她正欲宽慰下言息月莫要将那老头的话放在心上,可谁知,身侧之人却轰然塌下身子吐出一口血来。

    “阿月!”宁远远措手不及,差点没扶住他,“你受伤了?”

    言息月脸色惨白,他借着宁远远的力勉强站住,咬紧牙关摇了摇头,“我没事,小伤。”

    宁远远蹙了下眉,但还是先把他扶到了一边的回廊上坐下调息。

    她静静守在一旁看着他,可看着看着,宁远远便忍不住拿袖子狠狠擦了下眼睛。

    阿月,我到底该怎么样才能变强,强到能够牢牢把你护在身后,再也不必你一个人去承受这些委屈和冤枉啊……

    良久,言息月缓缓收回灵力,他睁开眼,看向身侧的宁远远。

    她低着头,似乎在发呆。

    言息月眨了下眼,抬手想摸摸她的头,可惜,他的手刚放上去就被她发现了。

    “阿月,你好了吗?”宁远远抬头望向他。

    言息月索性勾着宁远远的脑袋带到了自己怀里,“没事了,毕竟对面那人可是仙界数一数二的人物,我不可能一点伤都不受的。”

    宁远远垂下眼睫“嗯”了一声,环着言息月的胳膊却是搂得更紧了些。

    “阿月,你一定要好好对自己啊,别再受伤了。”

    言息月莞尔,“好,我努力做到。”

    关于厉寻一事,众人都没有想到凶手会这么难找。

    仙界一边,尽管线索直指魔界,可是谁也没有决定性的证据。

    既然没有,那便难有理由去讨个说法,毕竟,仙魔两界和平这么久,只要不是原则性的大问题,没有人会想主动去打破的。

    魔界一边,齐玉倒是查出了些东西,可惜也是个没头没尾的。

    最后只是怀疑有人暗中训练了一批死士,这批死士除了一个魔族外再没有旁的身份,实在是难以溯源。

    而随着时间的推移,之后的发展便如宁远远所想的一般。

    厉寻之死是为开始,仙魔两界的关系出现了裂口。

    又过不久,坏事接着纷至沓来。

    ——天界中,零零散散的有不少神仙入魔了。

    基本情况就像当初言息月一样,修炼进入一定地步后,产生心魔,心魔长时间难解,便直接堕了魔……

    其实,心魔这事本属正常,可是短时间内突然出现这么多神仙的心魔凑到了一起,那就是有大问题了。

    一时间,仙界人心惶惶。

    后来,又不知是哪里传出了谣言,说是综合多方线索,意图霍乱的仙界的人就是言息月。

    并且还给出了一个非常合理的动机。

    ——言息月对仙界有恨。

    一则,厉寻乃天帝分身入世的消息泄露了。

    人都是八卦的,更何况几人的身份都不普通。厉寻当初同言息月争抢褚泠秋并抱得美人归的事情,很快被众仙讨论了起来。

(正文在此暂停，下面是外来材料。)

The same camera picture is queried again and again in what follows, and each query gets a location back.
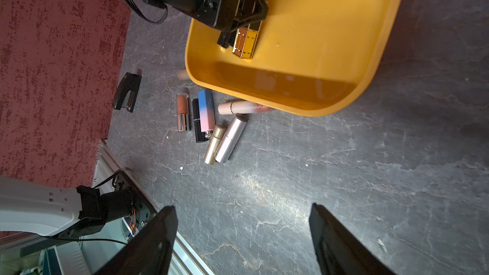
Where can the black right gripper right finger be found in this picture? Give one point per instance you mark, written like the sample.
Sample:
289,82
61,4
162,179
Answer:
337,250

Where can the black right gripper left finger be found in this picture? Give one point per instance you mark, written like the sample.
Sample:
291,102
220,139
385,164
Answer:
150,252

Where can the gold black square lipstick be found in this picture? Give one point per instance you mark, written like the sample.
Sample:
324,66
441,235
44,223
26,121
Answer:
246,40

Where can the black lipstick short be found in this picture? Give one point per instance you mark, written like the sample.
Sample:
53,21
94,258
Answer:
227,39

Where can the yellow plastic storage tray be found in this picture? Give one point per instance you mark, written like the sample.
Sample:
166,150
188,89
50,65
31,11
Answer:
313,57

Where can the beige lipstick tube near tray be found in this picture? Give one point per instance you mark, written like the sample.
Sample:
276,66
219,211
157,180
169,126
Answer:
183,75

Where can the blue pink gradient lipstick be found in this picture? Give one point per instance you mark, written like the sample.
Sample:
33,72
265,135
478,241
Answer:
206,112

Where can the black lipstick beside gradient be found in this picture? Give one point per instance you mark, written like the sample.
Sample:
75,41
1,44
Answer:
199,135

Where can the gold lipstick tube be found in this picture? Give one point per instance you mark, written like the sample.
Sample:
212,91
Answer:
214,143

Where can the silver pink lipstick tube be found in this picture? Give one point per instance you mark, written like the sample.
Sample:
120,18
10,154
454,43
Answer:
231,137

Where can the pink nude lip gloss tube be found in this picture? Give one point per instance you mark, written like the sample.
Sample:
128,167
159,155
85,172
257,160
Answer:
242,107

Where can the brown clear lip gloss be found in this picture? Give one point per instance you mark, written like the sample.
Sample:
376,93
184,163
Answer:
182,113

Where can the black clip on table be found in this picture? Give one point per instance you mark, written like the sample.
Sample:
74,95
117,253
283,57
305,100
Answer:
129,85

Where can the aluminium front rail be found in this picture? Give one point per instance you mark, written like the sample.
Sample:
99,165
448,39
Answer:
185,259

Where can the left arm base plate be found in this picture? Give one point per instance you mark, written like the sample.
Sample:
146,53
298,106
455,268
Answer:
141,209

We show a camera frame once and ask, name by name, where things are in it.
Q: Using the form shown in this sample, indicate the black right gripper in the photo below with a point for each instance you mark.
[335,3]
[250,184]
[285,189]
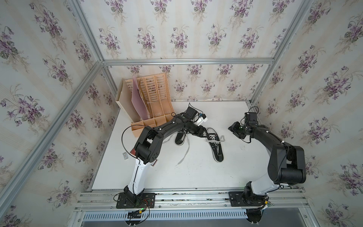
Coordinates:
[233,127]

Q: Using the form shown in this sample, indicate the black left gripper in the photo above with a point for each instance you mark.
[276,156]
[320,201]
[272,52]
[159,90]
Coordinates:
[201,134]

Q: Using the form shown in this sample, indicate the black canvas sneaker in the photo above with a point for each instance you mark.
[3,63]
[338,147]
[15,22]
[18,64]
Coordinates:
[215,143]
[180,139]

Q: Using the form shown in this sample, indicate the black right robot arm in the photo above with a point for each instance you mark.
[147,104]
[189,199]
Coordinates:
[286,163]

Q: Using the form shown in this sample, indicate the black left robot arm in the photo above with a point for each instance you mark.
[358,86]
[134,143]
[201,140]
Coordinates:
[147,150]

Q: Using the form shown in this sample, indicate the peach plastic file organizer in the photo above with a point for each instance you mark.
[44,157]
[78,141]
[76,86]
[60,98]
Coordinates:
[154,91]

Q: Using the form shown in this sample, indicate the pink folder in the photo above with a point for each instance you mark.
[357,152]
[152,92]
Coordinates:
[138,102]

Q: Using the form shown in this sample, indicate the red card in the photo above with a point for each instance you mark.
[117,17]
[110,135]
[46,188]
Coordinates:
[133,152]

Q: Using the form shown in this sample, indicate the small grey tag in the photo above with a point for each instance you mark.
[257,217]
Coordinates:
[125,155]

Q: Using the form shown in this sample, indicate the beige folder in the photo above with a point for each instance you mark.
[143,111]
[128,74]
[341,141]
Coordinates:
[123,100]

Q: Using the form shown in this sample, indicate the small circuit board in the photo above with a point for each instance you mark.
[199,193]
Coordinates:
[134,214]

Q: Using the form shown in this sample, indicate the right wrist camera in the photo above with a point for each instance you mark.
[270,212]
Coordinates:
[250,119]

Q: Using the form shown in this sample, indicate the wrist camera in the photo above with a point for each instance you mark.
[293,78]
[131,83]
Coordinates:
[250,119]
[194,116]

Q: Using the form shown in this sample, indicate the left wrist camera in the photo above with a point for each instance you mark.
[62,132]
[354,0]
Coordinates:
[194,116]

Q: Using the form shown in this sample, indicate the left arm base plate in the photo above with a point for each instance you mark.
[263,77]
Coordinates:
[144,200]

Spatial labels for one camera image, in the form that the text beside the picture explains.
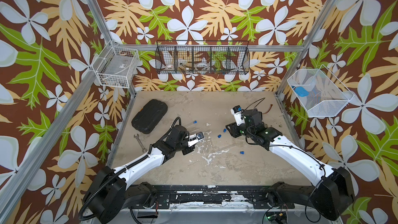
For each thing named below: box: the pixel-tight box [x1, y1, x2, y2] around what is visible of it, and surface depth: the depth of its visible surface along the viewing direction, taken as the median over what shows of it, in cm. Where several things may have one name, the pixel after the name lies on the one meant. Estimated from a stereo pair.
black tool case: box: [131, 99, 168, 134], surface depth 101 cm
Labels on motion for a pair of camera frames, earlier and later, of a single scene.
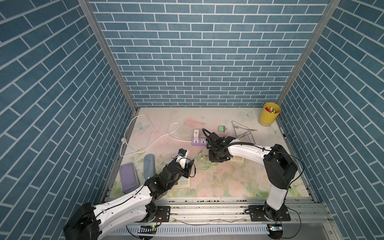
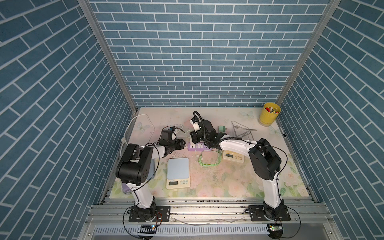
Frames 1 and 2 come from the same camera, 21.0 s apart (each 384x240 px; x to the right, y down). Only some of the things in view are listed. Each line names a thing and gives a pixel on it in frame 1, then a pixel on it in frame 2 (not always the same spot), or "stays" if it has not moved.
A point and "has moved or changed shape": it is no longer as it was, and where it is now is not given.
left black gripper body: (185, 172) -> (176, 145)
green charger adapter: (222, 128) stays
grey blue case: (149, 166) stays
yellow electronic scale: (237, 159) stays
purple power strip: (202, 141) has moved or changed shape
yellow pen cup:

    因爱生恨,这自古以来都是一个极好的做坏事的理由。

    二则,言息月是西海龙主奕尧私生子的事情,不知从哪也传了开来。

    为母为己报仇,又是一个相当合理的理由。

    于是,众仙纷纷下场斥责奕尧生而不教,搞出了这么一个祸害出来,奕尧气急,又反驳不出什么,现在干脆把自己关在家里闭门不出了事。

    舆论快速发酵,形势急转而下。

    不过几日的光景,似乎言息月是一切恶事的罪魁祸首已经成了板上钉钉的事,仙魔两界莫名其妙地逐渐到了剑拔弩张的地步。

    宁远远自是也一直关心着这件事。

    褚泠秋如今已和天帝相认了,二人本就是夙世姻缘,中间该虐的虐完,自然也就预备走向he的好结局了。

    所以宁远远趁着她还在天界,便向她打探了下消息。

    然而据褚泠秋说,现在已经有人请战魔界了,墨蒼……也就是厉寻正在考虑,不出意外很可能几天后就会给魔界下战书。

    宁远远听完不免又担忧了起来。

    这魔界领头的又不是只有言息月一个人,可近来的事情却全是针对言息月的,这到时候要是真打开了,魔尊和重戟那边又该怎么办?

    她可不相信,这俩人能一句话不说地站在言息月身后。

    思来想去,宁远远决定还是先去和言息月商量下。

    可是,走到主殿门前时,一声怒喝却是从殿内传了出来。

    ——是言息月。

    宁远远顿住脚步,这段时间她心里压着的不安快要堆到嗓子眼了,听完这一声吼,她更是觉得无措。

    言息月以前在外是从来不会这般外漏情绪的,就算生气,也是笑目做出惩戒。